§ **Task prompt**
The entries below must be retyped exactly. Pictures are to be omitted.

§ **Extracted information**
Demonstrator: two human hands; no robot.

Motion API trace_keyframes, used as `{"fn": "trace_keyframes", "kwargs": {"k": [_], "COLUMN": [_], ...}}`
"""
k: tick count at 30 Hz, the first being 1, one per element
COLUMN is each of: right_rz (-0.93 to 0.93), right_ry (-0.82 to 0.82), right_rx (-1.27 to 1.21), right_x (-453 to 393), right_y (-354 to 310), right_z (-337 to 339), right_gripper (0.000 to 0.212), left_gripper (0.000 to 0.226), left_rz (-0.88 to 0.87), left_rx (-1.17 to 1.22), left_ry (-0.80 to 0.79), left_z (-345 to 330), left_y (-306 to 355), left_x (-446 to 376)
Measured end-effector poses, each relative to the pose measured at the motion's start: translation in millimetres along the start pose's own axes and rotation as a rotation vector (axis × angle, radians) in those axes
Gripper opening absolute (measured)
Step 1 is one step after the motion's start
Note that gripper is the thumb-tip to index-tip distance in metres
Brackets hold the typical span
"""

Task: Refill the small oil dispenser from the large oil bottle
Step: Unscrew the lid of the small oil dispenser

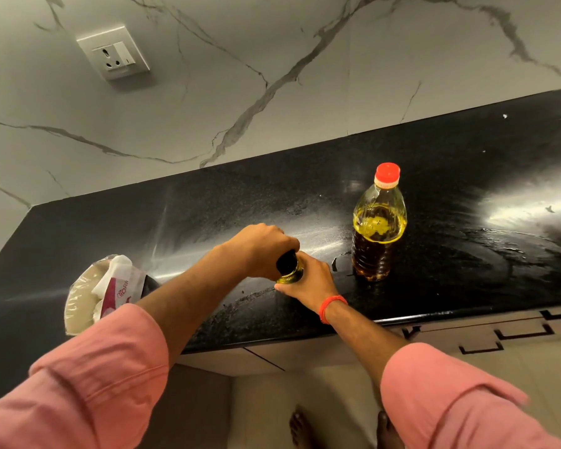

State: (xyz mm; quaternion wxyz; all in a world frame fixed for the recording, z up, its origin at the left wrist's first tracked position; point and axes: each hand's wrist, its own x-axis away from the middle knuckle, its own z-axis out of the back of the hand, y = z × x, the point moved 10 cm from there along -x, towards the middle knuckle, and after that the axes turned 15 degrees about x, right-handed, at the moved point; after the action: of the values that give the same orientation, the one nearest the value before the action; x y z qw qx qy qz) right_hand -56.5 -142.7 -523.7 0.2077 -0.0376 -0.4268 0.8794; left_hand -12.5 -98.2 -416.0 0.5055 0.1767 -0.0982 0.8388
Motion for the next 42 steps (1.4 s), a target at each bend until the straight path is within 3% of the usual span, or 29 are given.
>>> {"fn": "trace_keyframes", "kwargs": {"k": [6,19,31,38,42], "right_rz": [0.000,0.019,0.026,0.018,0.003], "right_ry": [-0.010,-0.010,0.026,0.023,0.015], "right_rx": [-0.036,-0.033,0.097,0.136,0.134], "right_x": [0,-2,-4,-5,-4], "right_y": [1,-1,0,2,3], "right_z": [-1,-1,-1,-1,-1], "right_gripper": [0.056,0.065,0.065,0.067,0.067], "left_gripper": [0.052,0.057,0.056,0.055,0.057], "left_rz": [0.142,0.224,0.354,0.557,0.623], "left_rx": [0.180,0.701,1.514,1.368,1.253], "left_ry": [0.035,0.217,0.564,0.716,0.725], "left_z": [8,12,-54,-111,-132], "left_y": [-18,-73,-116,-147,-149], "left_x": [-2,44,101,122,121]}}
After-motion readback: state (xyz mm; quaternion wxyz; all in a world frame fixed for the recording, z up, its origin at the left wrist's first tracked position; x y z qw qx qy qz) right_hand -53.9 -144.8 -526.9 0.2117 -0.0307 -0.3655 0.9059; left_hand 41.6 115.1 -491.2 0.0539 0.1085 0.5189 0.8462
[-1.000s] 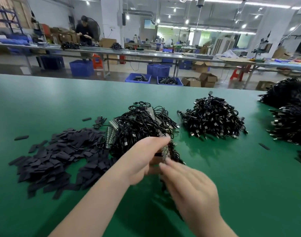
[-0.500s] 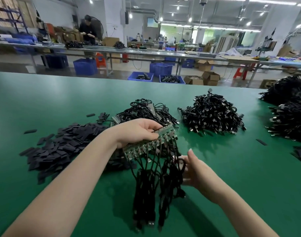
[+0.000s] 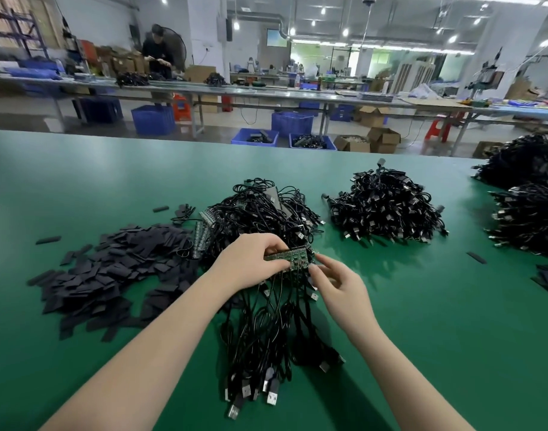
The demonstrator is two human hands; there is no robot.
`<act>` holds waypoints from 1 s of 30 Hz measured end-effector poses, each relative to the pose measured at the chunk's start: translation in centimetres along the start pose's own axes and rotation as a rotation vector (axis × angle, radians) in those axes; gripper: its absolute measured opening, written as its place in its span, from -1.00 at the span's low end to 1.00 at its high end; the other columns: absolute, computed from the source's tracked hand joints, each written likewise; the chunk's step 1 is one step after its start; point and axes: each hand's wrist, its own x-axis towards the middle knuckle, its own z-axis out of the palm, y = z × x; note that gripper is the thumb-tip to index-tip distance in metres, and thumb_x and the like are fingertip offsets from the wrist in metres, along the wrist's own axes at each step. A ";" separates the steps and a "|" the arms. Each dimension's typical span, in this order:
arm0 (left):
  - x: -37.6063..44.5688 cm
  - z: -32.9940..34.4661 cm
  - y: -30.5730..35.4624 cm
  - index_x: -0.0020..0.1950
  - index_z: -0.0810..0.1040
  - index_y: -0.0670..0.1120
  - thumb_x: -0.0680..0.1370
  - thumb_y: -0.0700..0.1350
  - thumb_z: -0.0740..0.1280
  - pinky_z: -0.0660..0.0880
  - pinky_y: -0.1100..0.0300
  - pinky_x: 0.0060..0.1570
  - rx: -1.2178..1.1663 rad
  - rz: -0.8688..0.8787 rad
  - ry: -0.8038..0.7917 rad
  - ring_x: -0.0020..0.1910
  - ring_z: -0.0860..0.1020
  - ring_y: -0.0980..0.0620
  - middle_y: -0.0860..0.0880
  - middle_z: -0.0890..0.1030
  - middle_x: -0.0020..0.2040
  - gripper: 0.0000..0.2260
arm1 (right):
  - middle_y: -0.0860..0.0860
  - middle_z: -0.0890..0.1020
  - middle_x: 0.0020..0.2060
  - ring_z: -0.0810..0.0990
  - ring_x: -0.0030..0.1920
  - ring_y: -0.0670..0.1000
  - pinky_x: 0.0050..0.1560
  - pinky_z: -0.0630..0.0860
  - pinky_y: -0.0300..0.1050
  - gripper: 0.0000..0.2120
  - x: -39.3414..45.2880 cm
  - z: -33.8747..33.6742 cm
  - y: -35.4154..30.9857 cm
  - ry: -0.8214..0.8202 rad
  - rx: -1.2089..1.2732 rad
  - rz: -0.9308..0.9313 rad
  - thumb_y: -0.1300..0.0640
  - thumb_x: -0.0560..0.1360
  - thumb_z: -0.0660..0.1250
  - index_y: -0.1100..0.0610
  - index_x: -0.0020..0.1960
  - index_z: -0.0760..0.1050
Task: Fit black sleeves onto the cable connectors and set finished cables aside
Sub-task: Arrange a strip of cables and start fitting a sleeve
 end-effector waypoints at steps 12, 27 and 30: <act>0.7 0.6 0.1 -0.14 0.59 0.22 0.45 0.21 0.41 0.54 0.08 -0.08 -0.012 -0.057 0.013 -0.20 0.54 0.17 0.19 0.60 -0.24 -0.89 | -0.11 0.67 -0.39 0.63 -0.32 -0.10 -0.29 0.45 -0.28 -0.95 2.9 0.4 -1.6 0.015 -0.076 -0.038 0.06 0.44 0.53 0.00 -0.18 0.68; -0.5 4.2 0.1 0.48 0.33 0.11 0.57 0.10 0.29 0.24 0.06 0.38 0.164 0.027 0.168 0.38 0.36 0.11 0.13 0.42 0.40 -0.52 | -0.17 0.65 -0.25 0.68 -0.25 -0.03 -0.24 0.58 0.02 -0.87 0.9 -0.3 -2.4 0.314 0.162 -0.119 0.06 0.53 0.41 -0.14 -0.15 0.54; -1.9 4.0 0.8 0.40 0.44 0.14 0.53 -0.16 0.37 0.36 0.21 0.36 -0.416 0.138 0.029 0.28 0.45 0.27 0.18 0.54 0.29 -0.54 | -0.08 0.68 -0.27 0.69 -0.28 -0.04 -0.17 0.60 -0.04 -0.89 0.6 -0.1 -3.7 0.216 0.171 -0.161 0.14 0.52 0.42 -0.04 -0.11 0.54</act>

§ **Completed task**
Demonstrator: two human hands; no robot.

Motion API trace_keyframes, used as `{"fn": "trace_keyframes", "kwargs": {"k": [_], "COLUMN": [_], ...}}`
"""
k: tick count at 30 Hz, the first being 1, one per element
COLUMN is each of: right_rz (-0.93 to 0.93), right_ry (-0.82 to 0.82), right_rx (-1.27 to 1.21), right_x (-453 to 393), right_y (-354 to 310), right_z (-337 to 339), right_gripper (0.000 to 0.212), left_gripper (0.000 to 0.226), left_rz (-0.88 to 0.87), left_rx (-1.17 to 1.22), left_ry (-0.80 to 0.79), left_z (-345 to 330), left_y (-306 to 355), left_x (-446 to 376)
Measured end-effector poses, each relative to the pose measured at the motion's start: translation in millimetres along the start pose's own axes and rotation as a rotation vector (axis × angle, radians) in those axes
Gripper opening absolute (measured)
Step 1 is one step after the motion's start
Note that gripper is the thumb-tip to index-tip distance in metres
Brackets hold the typical span
"""

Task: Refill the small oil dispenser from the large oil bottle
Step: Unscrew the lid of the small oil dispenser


State: (xyz mm; quaternion wxyz; all in a world frame fixed for the recording, z up, its origin at the left wrist's first tracked position; point and axes: each hand's wrist, its own x-axis away from the middle knuckle, its own z-axis out of the back of the hand, y = z × x, the point moved 10 cm from there along -x, towards the middle knuckle, and after that the axes turned 15 degrees about x, right-handed, at the moved point; after the action: of the values that give the same orientation, the one nearest the value before the action; x y z qw qx qy qz) right_hand -56.5 -142.7 -523.7 0.2077 -0.0376 -0.4268 0.8794; left_hand -12.5 -98.2 -416.0 0.5055 0.1767 -0.0982 0.8388
Motion for the next 42 steps (1.4 s), a target at each bend until the straight path is within 3% of the usual span, or 29 are given.
>>> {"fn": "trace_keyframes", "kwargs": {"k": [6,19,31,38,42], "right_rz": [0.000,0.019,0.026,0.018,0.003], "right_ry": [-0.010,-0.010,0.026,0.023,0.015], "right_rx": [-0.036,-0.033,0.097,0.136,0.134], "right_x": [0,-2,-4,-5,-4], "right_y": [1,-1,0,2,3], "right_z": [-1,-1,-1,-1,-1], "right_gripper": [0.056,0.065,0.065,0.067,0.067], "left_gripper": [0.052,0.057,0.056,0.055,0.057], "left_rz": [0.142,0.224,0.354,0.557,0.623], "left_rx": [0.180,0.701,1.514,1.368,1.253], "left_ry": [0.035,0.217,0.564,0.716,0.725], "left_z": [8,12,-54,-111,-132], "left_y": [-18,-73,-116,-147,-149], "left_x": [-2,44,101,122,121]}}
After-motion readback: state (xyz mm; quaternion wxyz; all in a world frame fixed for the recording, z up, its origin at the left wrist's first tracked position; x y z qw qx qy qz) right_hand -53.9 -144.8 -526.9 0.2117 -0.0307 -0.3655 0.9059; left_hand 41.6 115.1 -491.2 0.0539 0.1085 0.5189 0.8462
[-1.000s] 
[-0.500s] 
[+0.000s] 
The demonstrator is two human hands; there is no robot.
`<act>` holds waypoints from 1 s of 30 Hz measured end-effector poses, each relative to the pose measured at the chunk's start: translation in centimetres along the start pose's own axes and rotation as a rotation vector (axis × angle, radians) in those axes; gripper: its absolute measured opening, written as its place in its span, from -1.00 at the span's low end to 1.00 at its high end; the other columns: absolute, computed from the source's tracked hand joints, each written likewise; the chunk's step 1 is one step after its start; point and axes: each hand's wrist, its own x-axis towards the middle knuckle, its own z-axis out of the palm, y = z × x; note that gripper is the thumb-tip to index-tip distance in metres, and thumb_x and the like are fingertip offsets from the wrist in metres, along the wrist's own axes at each step. A ";" separates the steps and a "|" the arms. Each dimension's typical span, in this order:
arm0 (left):
  - x: -37.6063..44.5688 cm
  - z: -32.9940..34.4661 cm
  - y: -30.5730..35.4624 cm
  - index_x: -0.0020..0.1950
  - index_z: -0.0810..0.1040
  - index_y: -0.0670..0.1120
  - thumb_x: -0.0680..0.1370
  - thumb_y: -0.0700..0.1350
  - thumb_z: -0.0740..0.1280
  - pinky_z: -0.0660..0.0880
  - pinky_y: -0.1100..0.0300
  - pinky_x: 0.0060..0.1570
  - rx: -1.2178..1.1663 rad
  - rz: -0.8688..0.8787 rad
  - ry: -0.8038..0.7917 rad
  - ring_x: -0.0020..0.1910
  - ring_z: -0.0860..0.1020
  - ring_y: -0.0980..0.0620
  - middle_y: -0.0860..0.0880
  - middle_z: -0.0890..0.1030
  - middle_x: -0.0020..0.2040
  - gripper: 0.0000..0.2260
arm1 (right):
  - middle_y: -0.0860..0.0860
  - middle_z: -0.0890..0.1020
  - middle_x: 0.0020..0.2060
  - ring_z: -0.0810..0.0990
  - ring_x: -0.0030..0.1920
  - ring_y: -0.0670..0.1000
  - pinky_x: 0.0050..0.1560
  - pinky_z: -0.0630..0.0860
  - pinky_y: -0.0300..0.1050
  - gripper: 0.0000..0.2120
  - x: -39.3414..45.2880 cm
  - z: -33.8747..33.6742 cm
  - y: -35.4154..30.9857 cm
  - ry: -0.8214..0.8202 rad
  - rx: -1.2089..1.2732 rad
  - rz: -0.9308..0.9313 rad
  - thumb_y: -0.1300..0.0640
  - thumb_x: -0.0560..0.1360
  - thumb_z: -0.0660..0.1250
  - index_y: -0.1100..0.0610
  - index_x: -0.0020..0.1960
  - index_z: -0.0760..0.1050
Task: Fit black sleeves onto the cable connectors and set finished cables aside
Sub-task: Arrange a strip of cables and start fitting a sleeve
 end-effector waypoints at steps 12, 27 and 30: <act>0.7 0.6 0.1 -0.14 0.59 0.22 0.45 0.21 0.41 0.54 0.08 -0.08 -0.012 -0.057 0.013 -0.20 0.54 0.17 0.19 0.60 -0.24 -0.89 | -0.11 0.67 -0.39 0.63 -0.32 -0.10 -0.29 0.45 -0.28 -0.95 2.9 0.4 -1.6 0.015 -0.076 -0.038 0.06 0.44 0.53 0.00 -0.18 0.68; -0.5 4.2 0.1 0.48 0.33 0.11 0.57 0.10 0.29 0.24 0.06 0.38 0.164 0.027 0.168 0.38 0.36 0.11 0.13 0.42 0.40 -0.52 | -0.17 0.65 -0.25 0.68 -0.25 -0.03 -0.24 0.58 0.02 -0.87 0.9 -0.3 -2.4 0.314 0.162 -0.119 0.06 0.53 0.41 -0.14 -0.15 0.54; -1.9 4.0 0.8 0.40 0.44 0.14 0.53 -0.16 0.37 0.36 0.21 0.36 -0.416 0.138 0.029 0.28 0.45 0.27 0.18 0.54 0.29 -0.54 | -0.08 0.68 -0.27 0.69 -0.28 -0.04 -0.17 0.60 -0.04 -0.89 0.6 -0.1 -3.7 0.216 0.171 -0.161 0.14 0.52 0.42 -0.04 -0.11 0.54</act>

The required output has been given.